Contributions to a family private foundation are eligible for an immediate charitable contribution deduction and may be controlled, subject to state nonprofit corporation and/or charitable trust laws and federal tax laws, by family members. Most family private foundations make grants to other charitable organizations. However, in addition to traditional grant-making, a family private foundation may also make program-related investments (PRIs) or mission-related investments (MRIs) in furtherance of its charitable purposes and/or mission. For example, if a family owns a maritime tug boat and towing business, its family foundation may make loans to a for profit entity that researches, develops and/or manufactures energy efficient and environmentally friendlier engines if the family foundation’s charitable purposes and/or mission include the support of such environmental matters. Upon repayment of the loan, the family foundation will have an increased amount of funds from which to make grants that support its charitable purposes. There are important different tax consequences to the family foundation of program related investments and mission related investments, which are beyond the scope of this post; it is strongly recommended that a family foundation have competent tax exempt organizations legal counsel, with experience in PRIs and MRIs.

Family business owners who are not in need of an immediate charitable contribution deduction or wish to fund philanthropy with large gifts of appreciated stock or other business interests for which a charitable contribution deduction may be limited, may wish to consider using a limited liability company (LLC) created for charitable purposes which flows through to the LLC owners all income tax items, including charitable contributions deductions, such as when the LLC makes gifts of appreciated stock or other business interests to charitable organizations of the LLC owners’ choosing. Use of an LLC also, among other things, avoids the need for public annual tax reporting, eliminates the requirement of a private foundation to make minimum charitable distributions each year, allows the family members to maintain complete control over the assets transferred to the LLC (while they are held by the LLC), avoids the restrictions imposed on private foundations (for example, there is no limit on the percentage of family business ownership interests owned by the LLC; the family business and its owners may enter into lease agreements and other contracts with the LLC; and political and lobbying expenditures may be made from the LLC), and affords the ability to pay family members compensation for services rendered to the LLC without the need for compensation committees, surveys and the like to establish reasonableness.
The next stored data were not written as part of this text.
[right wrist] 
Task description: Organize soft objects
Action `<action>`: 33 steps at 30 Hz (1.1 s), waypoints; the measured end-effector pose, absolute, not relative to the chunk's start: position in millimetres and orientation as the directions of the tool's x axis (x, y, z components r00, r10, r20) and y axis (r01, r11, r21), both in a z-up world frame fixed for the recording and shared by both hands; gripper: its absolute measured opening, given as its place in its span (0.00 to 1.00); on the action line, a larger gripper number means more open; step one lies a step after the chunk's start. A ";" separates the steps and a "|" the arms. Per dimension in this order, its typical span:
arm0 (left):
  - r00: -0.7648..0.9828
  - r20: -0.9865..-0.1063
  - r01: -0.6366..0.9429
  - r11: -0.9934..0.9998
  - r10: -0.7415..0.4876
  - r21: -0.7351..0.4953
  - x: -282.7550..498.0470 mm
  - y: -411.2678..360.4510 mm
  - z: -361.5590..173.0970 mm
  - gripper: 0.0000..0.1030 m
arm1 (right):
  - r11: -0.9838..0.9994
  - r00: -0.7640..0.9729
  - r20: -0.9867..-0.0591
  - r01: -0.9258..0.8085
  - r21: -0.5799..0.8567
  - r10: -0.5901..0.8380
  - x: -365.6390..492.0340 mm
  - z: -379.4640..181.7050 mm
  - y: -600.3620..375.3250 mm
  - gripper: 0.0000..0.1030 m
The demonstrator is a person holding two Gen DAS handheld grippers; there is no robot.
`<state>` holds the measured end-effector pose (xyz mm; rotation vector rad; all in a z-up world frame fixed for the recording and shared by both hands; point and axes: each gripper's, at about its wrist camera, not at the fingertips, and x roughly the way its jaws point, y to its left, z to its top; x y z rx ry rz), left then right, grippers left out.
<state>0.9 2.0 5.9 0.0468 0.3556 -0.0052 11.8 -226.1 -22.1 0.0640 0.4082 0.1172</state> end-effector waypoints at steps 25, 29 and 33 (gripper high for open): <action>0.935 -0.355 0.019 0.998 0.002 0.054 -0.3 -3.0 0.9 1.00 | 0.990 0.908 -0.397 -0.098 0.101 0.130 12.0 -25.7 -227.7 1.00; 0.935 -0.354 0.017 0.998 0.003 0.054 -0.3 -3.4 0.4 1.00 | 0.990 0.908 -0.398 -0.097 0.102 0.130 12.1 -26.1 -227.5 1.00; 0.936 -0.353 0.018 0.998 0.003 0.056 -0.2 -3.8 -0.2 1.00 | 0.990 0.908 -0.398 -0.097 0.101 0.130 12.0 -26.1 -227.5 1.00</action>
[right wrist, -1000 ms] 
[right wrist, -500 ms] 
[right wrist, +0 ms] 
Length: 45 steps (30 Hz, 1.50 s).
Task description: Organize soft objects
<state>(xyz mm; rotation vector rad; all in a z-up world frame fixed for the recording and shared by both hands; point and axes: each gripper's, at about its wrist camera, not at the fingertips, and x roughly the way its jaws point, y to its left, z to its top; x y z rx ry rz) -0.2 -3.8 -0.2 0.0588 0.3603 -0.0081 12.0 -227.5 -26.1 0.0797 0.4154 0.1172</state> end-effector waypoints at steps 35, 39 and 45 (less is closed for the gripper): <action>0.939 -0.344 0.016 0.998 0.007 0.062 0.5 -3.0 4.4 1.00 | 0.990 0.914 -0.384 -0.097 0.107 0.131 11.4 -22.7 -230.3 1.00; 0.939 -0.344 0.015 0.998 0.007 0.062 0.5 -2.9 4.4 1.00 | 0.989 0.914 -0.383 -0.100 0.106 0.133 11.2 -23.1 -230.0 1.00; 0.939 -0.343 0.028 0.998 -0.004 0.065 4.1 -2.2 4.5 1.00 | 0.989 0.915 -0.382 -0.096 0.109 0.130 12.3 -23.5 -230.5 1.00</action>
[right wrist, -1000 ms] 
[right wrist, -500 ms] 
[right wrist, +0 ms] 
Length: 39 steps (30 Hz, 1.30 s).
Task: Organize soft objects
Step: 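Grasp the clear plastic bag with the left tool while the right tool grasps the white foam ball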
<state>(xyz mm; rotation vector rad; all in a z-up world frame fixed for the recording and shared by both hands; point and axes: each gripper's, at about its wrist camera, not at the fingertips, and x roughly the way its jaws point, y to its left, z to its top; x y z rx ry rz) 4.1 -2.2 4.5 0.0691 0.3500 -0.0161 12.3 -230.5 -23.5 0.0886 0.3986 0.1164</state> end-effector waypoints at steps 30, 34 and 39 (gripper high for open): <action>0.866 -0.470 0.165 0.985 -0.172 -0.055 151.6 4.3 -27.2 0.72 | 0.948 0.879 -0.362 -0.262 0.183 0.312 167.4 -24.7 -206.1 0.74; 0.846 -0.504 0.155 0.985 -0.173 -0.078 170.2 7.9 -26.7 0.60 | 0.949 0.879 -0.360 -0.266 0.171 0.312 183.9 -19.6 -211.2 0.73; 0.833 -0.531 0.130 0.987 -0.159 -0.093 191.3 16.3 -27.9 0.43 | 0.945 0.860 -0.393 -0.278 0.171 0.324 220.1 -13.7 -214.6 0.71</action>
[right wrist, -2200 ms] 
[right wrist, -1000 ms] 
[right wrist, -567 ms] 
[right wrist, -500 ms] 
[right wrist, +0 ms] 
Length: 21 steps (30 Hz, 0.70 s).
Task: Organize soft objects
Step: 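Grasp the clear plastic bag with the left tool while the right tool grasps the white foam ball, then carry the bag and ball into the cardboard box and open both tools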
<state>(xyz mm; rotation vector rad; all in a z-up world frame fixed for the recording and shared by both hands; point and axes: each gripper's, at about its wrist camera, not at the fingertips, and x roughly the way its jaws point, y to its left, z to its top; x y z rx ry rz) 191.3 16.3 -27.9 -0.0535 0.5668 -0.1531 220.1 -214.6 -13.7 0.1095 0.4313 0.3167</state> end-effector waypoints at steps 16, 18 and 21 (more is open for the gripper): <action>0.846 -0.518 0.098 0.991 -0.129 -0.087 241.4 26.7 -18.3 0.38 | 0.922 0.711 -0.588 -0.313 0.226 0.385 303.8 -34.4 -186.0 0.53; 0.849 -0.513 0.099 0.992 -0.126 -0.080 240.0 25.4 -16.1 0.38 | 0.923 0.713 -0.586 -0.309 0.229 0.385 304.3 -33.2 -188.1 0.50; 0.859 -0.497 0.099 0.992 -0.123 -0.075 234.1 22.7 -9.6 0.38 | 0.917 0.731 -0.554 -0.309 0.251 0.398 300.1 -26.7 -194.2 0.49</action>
The family business may wish to establish a donor advised fund at a local community foundation or a commercial financial institution, to which the family and family business may make contributions and from which family members and/or family business executives may recommend distributions to other charitable organizations, such as for research that benefits the industry in which the family business operates (but results in no more than an incidental benefit to the family business). There are presently no minimum distributions requirements from donor advised funds, but most creators of these funds actively recommend distributions annually in order to carry out the desired philanthropy.

If scholarships are part of the family business philanthropy, funds may be given directly from the family business or from the family foundation to the educational institution. While scholarships may not be designated for any particular person, they may be made to support study in an area of interest to the family business.

A family business that engages in philanthropy should take care to ensure the activities are in compliance with the numerous state and federal laws, including those relating to nonprofit corporations, charitable trusts, charitable solicitations, and tax exempt matters such as private inurement, private benefit, excess benefit transactions and application of private foundation excise tax rules, including one which regulates the amount of family business stock or other business entity interests which may be permissibly owned by a private foundation. Experienced tax exempt organizations legal counsel is strongly recommended.